<<<<

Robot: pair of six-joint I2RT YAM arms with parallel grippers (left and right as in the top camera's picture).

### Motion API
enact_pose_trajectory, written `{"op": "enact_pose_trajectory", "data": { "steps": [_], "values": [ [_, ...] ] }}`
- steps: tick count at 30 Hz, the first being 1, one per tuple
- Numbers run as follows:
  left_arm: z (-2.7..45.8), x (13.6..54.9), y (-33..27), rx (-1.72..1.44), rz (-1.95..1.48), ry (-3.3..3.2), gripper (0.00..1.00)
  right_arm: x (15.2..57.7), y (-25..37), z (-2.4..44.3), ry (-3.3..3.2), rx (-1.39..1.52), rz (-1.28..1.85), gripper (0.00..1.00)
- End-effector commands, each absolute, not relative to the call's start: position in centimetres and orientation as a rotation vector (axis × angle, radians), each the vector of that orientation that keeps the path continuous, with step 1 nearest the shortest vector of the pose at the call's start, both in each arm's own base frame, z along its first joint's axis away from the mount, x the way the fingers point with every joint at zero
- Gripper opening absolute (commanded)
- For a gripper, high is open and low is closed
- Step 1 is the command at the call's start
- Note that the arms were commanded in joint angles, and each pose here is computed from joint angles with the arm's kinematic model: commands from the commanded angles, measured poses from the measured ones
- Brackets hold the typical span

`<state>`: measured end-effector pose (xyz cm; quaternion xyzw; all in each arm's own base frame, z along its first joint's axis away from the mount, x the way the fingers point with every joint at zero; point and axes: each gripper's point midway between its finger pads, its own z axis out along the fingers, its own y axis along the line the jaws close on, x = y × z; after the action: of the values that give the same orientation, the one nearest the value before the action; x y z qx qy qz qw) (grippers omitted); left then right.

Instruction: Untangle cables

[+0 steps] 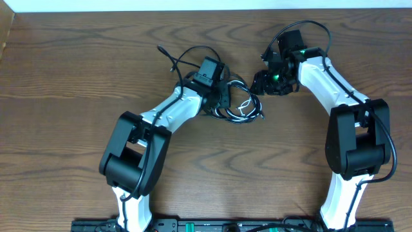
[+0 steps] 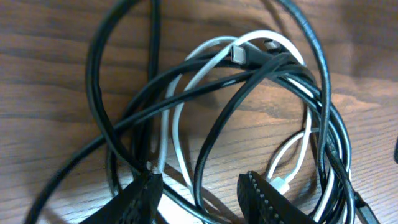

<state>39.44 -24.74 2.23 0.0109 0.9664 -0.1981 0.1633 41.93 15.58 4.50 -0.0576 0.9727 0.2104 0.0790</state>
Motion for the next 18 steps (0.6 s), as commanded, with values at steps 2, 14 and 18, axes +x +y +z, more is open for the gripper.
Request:
{"op": "enact_pose_trajectory", "data": {
  "steps": [2, 14, 18],
  "values": [
    [1.3, 39.5, -25.3, 0.056, -0.524, 2.758, 0.45, 42.0, 15.8, 6.0, 2.872, -0.211, 0.631, 0.56],
    [-0.5, 40.6, -25.6, 0.027, -0.405, 2.706, 0.45, 42.0, 15.7, 6.0, 2.875, -0.214, 0.625, 0.57],
    [-0.6, 40.8, -25.9, 0.038, -0.362, 2.681, 0.35, 42.1, 15.4, 5.9, 2.878, -0.21, 0.602, 0.57]
  ]
}}
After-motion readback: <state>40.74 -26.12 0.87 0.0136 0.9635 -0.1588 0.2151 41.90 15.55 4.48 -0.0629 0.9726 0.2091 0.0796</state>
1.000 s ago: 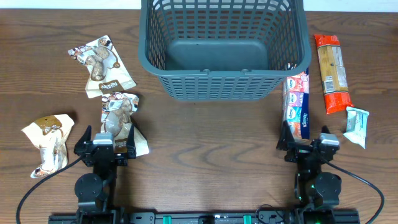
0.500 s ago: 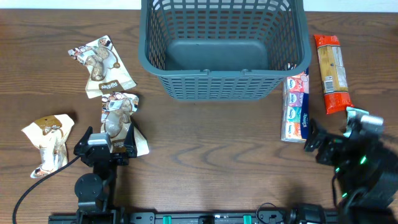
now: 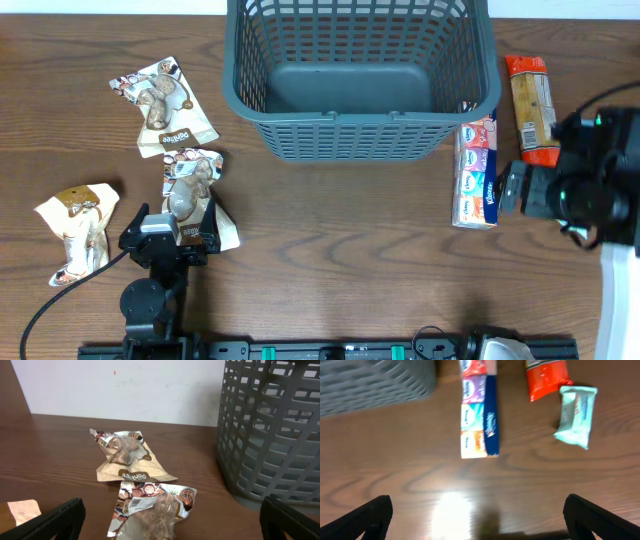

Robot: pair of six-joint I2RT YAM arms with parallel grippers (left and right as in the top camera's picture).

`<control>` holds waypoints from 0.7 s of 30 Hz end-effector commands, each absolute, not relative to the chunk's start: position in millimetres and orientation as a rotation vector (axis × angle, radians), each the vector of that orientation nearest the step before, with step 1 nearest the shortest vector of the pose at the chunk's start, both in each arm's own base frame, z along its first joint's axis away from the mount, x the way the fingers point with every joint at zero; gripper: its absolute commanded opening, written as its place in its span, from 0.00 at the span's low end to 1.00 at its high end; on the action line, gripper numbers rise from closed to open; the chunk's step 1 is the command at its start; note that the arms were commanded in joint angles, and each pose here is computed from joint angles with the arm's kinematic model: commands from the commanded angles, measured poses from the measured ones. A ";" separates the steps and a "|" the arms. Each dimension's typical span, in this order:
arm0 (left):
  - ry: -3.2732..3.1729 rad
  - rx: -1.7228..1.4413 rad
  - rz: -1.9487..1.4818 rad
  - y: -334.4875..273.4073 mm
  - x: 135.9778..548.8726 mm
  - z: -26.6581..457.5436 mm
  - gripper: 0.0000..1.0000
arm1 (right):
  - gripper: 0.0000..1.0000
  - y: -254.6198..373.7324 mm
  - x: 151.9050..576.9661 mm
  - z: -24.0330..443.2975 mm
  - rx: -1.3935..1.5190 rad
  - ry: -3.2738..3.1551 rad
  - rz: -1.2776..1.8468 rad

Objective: Pack container
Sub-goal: 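Move right gripper over the Kleenex tissue pack and lower onto it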

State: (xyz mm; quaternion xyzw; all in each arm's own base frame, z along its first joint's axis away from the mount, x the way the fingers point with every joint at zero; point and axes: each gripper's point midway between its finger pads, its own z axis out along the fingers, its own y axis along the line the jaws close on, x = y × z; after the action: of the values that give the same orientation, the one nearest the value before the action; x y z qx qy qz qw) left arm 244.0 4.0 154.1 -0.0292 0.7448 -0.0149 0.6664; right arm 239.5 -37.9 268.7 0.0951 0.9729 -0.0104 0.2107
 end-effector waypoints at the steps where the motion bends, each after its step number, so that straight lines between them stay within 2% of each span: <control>1: 1.719 -0.070 -0.048 2.1 244.1 138.2 0.99 | 0.99 -55.6 253.0 265.6 0.205 2.720 -0.127; 7: 1.715 -0.070 -0.048 2.1 244.2 139.2 0.98 | 0.99 -58.2 275.9 245.3 0.050 2.778 -0.059; 21: 1.716 -0.069 -0.048 2.1 244.2 139.0 0.99 | 0.99 -76.7 332.3 193.4 0.076 2.841 -0.034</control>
State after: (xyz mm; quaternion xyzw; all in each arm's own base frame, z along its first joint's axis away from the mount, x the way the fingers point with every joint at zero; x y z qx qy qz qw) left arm 244.0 4.0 154.2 -0.0314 0.7446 -0.0168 0.6665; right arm 324.3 -73.6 199.3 0.0317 0.9874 -0.0163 0.1540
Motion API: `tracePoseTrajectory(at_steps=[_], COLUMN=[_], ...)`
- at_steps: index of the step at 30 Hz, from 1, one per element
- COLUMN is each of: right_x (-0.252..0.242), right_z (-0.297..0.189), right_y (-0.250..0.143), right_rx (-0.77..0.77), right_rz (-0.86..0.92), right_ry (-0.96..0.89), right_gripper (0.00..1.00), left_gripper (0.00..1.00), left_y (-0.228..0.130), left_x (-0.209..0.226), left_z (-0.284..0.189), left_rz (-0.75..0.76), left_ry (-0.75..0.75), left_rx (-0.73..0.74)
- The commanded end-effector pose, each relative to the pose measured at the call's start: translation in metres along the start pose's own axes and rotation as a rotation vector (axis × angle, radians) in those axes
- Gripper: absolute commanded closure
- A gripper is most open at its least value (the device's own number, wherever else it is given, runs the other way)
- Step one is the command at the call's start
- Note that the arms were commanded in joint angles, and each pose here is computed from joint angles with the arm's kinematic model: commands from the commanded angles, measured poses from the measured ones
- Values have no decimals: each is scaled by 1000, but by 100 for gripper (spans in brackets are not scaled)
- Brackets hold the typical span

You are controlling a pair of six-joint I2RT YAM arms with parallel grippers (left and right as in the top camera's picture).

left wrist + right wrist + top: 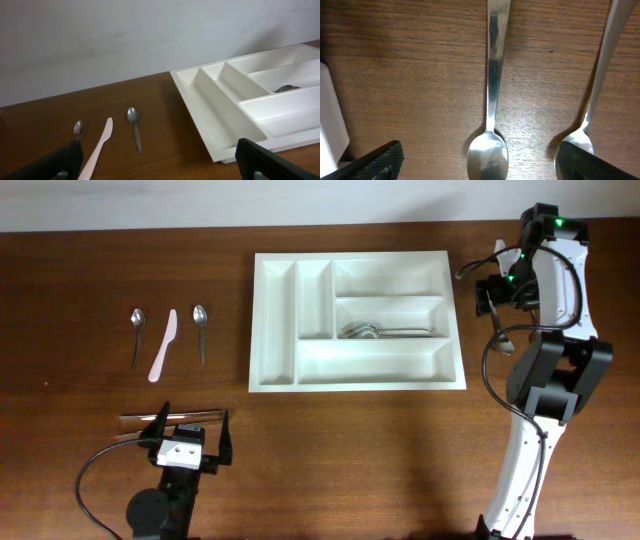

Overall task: Pack container
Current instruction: 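Move the right gripper over the silver spoons on the right, then lower the right gripper onto a silver spoon handle and grasp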

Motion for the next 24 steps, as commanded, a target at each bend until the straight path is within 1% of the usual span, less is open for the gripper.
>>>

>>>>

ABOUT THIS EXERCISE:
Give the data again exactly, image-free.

RESULT BELOW:
Robot: pair of six-joint I2RT YAM arms with parallel grippers (left and right as in the top camera's picture).

### Motion API
enact_pose_trajectory, written `{"op": "enact_pose_trajectory", "data": { "steps": [_], "values": [ [_, ...] ] }}`
- steps: tick count at 30 Hz, the first being 1, one per tuple
- Numbers run as follows:
  left_arm: z (-2.7..45.8), x (13.6..54.9), y (-33..27), rx (-1.72..1.44), rz (-1.95..1.48), ry (-3.3..3.2), gripper (0.00..1.00)
  right_arm: x (15.2..57.7), y (-25..37), z (-2.4..44.3), ry (-3.3..3.2), rx (-1.39..1.52), rz (-1.28..1.85), gripper (0.00..1.00)
- End-effector commands, each absolute, not relative to the call's start: position in centimetres and orientation as a rotation vector (axis × angle, radians), each the vector of that orientation that keeps the path continuous, with step 1 nearest the shortest vector of the pose at the call's start, both in each arm's own base frame, z along its first joint's axis away from the mount, x the way the fingers point with every joint at zero
- Gripper opening absolute (commanded)
- For a gripper, high is open and low is closed
- Step 1 is the command at the call's start
- Note that the arms were commanded in joint angles, and each pose here is computed from joint angles with the arm's kinematic model: commands from the commanded angles, measured poses from the measured ones
- Brackets hold the typical span

`<state>`: measured end-effector pose (xyz cm; quaternion xyzw; all in each arm's own base frame, z along its first joint's axis away from the mount, x the way the fingers point with every joint at zero; point and axes: each gripper's point midway between its finger pads, its own z axis out along the fingers, its own y axis along the line the jaws close on, x = y × z; after the action: of the values that give the same orientation, the one nearest the value before the action; x y z qx qy qz qw) (grippers omitted); left then right.

Instruction: Untangle cables

[+0 steps] 
[+0 steps] 

<state>39.44 -24.74 2.23 0.0109 0.9664 -0.1981 0.1633 41.93 15.58 4.50 -0.0576 0.9727 0.2104 0.0790</state>
Motion for the next 18 steps (0.6 s), as commanded, with values at steps 2, 14 and 18, axes +x +y +z, more is open for the gripper.
Request:
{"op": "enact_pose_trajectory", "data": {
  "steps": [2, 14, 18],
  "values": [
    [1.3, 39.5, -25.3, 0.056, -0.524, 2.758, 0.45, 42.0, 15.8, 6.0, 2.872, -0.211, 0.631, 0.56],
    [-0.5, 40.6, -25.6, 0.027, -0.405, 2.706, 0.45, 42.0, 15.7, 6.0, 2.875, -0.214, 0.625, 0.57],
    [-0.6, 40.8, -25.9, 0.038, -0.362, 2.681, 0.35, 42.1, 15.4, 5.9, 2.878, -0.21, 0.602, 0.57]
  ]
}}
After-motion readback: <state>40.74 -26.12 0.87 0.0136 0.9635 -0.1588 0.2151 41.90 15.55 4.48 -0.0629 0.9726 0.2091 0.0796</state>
1.000 s ago: 
0.500 s ago: 
now: 

Robot: pair of six-joint I2RT YAM arms with parallel grippers (left and right as in the top camera's picture).

`<control>` holds waypoints from 0.7 s of 30 Hz end-effector commands, each absolute, not relative to the chunk's start: position in millimetres and orientation as a rotation vector (axis × angle, radians), each the vector of that orientation nearest the step before, with step 1 nearest the shortest vector of the pose at the chunk's start, both in each arm's own base frame, z along its first joint's axis away from the mount, x the way the fingers point with every joint at zero; gripper: its absolute commanded opening, written as its place in its span, from 0.00 at the span's low end to 1.00 at its high end; on the action line, gripper numbers rise from closed to open; the chunk's step 1 is the command at its start; note that the arms were commanded in joint angles, and each pose here is computed from joint angles with the arm's kinematic model: commands from the commanded angles, measured poses from the measured ones. A ";" separates the steps and a "|" the arms. Each dimension's typical span, in this order:
arm0 (left):
  - ry: -3.2732..3.1729 rad
  - rx: -1.7228..1.4413 rad
  - rz: -1.9487..1.4818 rad
  - y: -334.4875..273.4073 mm
  - x: 135.9778..548.8726 mm
  - z: -26.6581..457.5436 mm
  - gripper: 0.0000..1.0000
arm1 (right):
  - gripper: 0.0000..1.0000
  - y: -254.6198..373.7324 mm
  - x: 151.9050..576.9661 mm
  - z: -24.0330..443.2975 mm
  - rx: -1.3935..1.5190 rad
  - ry: -3.2738..3.1551 rad
  - rz: -1.2776..1.8468 rad

Objective: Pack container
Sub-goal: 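Move right gripper over the Kleenex tissue pack and lower onto it
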
State: (xyz mm; quaternion xyzw; all in each arm's own base frame, z along its first joint's axis away from the mount, x the way the fingers point with every joint at zero; point and axes: each gripper's point midway between its finger pads, its own z axis out along the fingers, its own y axis along the line the jaws close on, x = y × z; after the action: of the values that give the same orientation, the one nearest the value before the action; x y z qx qy qz qw) left arm 244.0 4.0 154.1 -0.0292 0.7448 -0.0149 0.6664; right arm 239.5 -37.9 268.7 0.0951 0.9729 -0.0104 0.2107
 end-effector waypoints at the steps where the motion bends, each after its step number, so that straight lines between them stay within 2% of each span: <control>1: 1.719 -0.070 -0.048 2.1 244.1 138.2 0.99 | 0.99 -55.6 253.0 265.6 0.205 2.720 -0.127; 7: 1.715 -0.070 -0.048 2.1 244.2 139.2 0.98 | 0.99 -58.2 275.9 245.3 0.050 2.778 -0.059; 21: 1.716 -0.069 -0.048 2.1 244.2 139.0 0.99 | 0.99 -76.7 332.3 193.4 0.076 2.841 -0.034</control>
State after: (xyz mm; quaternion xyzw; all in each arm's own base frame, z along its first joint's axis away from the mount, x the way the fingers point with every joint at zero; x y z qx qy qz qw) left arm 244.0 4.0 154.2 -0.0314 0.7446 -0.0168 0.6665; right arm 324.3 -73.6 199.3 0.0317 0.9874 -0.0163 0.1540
Motion API: `tracePoseTrajectory(at_steps=[_], COLUMN=[_], ...)`
- at_steps: index of the step at 30 Hz, from 1, one per element
- COLUMN is each of: right_x (-0.252..0.242), right_z (-0.297..0.189), right_y (-0.250..0.143), right_rx (-0.77..0.77), right_rz (-0.86..0.92), right_ry (-0.96..0.89), right_gripper (0.00..1.00), left_gripper (0.00..1.00), left_y (-0.228..0.130), left_x (-0.209..0.226), left_z (-0.284..0.189), left_rz (-0.75..0.76), left_ry (-0.75..0.75), left_rx (-0.73..0.74)
- The commanded end-effector pose, each relative to the pose measured at the call's start: translation in metres along the start pose's own axes and rotation as a rotation vector (axis × angle, radians) in those axes
- Gripper: absolute commanded closure
- A gripper is most open at its least value (the device's own number, wherever else it is given, runs the other way)
- Step one is the command at the call's start
- Note that the arms were commanded in joint angles, and each pose here is computed from joint angles with the arm's kinematic model: commands from the commanded angles, measured poses from the measured ones
- Values have no decimals: each is scaled by 1000, but by 100 for gripper (spans in brackets are not scaled)
- Brackets hold the typical span

You are controlling a pair of six-joint I2RT YAM arms with parallel grippers (left and right as in the top camera's picture).

left wrist + right wrist + top: 

Overall task: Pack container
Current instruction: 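Move the right gripper over the silver spoons on the right, then lower the right gripper onto a silver spoon handle and grasp
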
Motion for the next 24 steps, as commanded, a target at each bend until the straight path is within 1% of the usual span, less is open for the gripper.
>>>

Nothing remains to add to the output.